| I actually screwed that up, we only have 3 total software engineers. Including myself. We do have other employees who maintain the hardware, on-call DBAs to manage issues, etc. I'm only speaking to the software engineers. And we have lots of hardware and lots of open-source solutions that handle the actual calls. I'm full-stack but lead on the front-end, a complex Angular application to manage everything from huge call centers to small restaurants. We have C# for APIs, cloud Oracle for the database, and a whole slew of other software and services to manage the actual calls. Each of us is specialized in specific parts. Our up-time is tremendous given the amount of code we've written. It's extremely stable.
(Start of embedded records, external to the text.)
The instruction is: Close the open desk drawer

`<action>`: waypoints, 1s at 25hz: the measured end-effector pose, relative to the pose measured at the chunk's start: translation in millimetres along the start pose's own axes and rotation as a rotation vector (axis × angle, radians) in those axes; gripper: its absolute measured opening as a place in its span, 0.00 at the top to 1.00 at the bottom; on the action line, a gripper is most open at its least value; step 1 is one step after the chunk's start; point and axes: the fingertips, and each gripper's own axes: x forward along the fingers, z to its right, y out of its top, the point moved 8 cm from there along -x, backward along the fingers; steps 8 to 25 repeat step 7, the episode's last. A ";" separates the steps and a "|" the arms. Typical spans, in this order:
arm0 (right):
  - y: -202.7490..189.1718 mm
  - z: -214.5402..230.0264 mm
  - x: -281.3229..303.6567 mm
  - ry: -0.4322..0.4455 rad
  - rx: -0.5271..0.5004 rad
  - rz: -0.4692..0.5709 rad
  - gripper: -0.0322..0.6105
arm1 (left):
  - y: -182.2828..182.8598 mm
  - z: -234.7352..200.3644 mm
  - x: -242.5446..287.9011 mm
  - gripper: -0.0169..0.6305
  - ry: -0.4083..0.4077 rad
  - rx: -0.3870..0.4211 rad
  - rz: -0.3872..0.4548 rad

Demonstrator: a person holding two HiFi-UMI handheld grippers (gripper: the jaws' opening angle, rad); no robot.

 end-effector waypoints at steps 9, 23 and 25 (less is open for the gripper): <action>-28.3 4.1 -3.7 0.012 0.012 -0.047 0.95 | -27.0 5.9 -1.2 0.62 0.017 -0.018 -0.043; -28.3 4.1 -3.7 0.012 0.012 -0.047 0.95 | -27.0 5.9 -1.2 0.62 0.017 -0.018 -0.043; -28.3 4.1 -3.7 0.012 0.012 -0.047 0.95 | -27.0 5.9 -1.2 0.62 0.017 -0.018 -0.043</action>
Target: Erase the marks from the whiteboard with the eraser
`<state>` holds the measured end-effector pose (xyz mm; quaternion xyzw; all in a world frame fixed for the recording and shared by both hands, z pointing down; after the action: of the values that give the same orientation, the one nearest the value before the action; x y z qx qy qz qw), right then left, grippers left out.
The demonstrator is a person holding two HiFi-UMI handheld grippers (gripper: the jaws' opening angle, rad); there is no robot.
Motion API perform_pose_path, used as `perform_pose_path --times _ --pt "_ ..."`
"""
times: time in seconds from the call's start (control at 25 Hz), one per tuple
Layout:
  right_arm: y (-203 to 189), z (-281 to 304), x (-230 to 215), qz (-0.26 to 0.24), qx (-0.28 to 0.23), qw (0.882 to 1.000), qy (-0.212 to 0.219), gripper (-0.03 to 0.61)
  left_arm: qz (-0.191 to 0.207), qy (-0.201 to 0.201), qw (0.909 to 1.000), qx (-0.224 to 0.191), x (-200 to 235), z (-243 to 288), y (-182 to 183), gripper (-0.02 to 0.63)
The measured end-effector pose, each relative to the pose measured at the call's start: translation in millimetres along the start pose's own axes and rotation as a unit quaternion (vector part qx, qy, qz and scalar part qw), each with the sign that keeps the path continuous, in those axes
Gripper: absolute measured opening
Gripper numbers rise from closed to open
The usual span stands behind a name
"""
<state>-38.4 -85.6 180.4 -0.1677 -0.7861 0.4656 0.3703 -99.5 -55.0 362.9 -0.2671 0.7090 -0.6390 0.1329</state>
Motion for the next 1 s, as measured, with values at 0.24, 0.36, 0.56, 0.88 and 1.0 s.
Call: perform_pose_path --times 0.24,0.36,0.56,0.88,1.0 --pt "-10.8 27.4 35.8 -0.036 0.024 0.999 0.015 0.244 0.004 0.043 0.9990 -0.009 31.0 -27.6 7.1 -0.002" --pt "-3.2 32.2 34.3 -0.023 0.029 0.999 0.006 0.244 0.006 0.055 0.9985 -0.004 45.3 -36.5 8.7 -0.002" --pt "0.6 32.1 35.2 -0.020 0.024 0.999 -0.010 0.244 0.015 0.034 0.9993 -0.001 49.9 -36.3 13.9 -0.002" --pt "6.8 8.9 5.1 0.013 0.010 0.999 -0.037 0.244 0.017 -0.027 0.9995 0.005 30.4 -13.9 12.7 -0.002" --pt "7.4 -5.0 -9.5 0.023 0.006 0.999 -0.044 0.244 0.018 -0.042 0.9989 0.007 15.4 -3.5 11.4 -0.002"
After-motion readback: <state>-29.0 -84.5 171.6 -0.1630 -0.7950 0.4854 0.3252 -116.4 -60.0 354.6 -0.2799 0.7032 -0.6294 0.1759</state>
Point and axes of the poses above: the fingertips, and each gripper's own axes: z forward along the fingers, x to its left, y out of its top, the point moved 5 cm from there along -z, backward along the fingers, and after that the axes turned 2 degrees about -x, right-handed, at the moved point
I've been at this 20+ years, as have the other 2. We know enough between us to get this done. I've never been called after normal work hours. We release the updated front-end every week and haven't had any issues. And a lot of changes/improvements go into that ... that's a lot of my job. It's well-architectured, well-tested, fault-tolerant software. |
Meta is very different from that, they build the products that users interact with, but also build things at the bottom of the tech stack. At their scale, this makes business sense to do so, and comparing your headcount with theirs makes no sense.
I don't really understand why software engineers keep dunking on each other like this. I get that people want to broadcast how smart they are, but in reality we're just giving the general public a warped sense of how much work is actually involved in building large-scale software systems.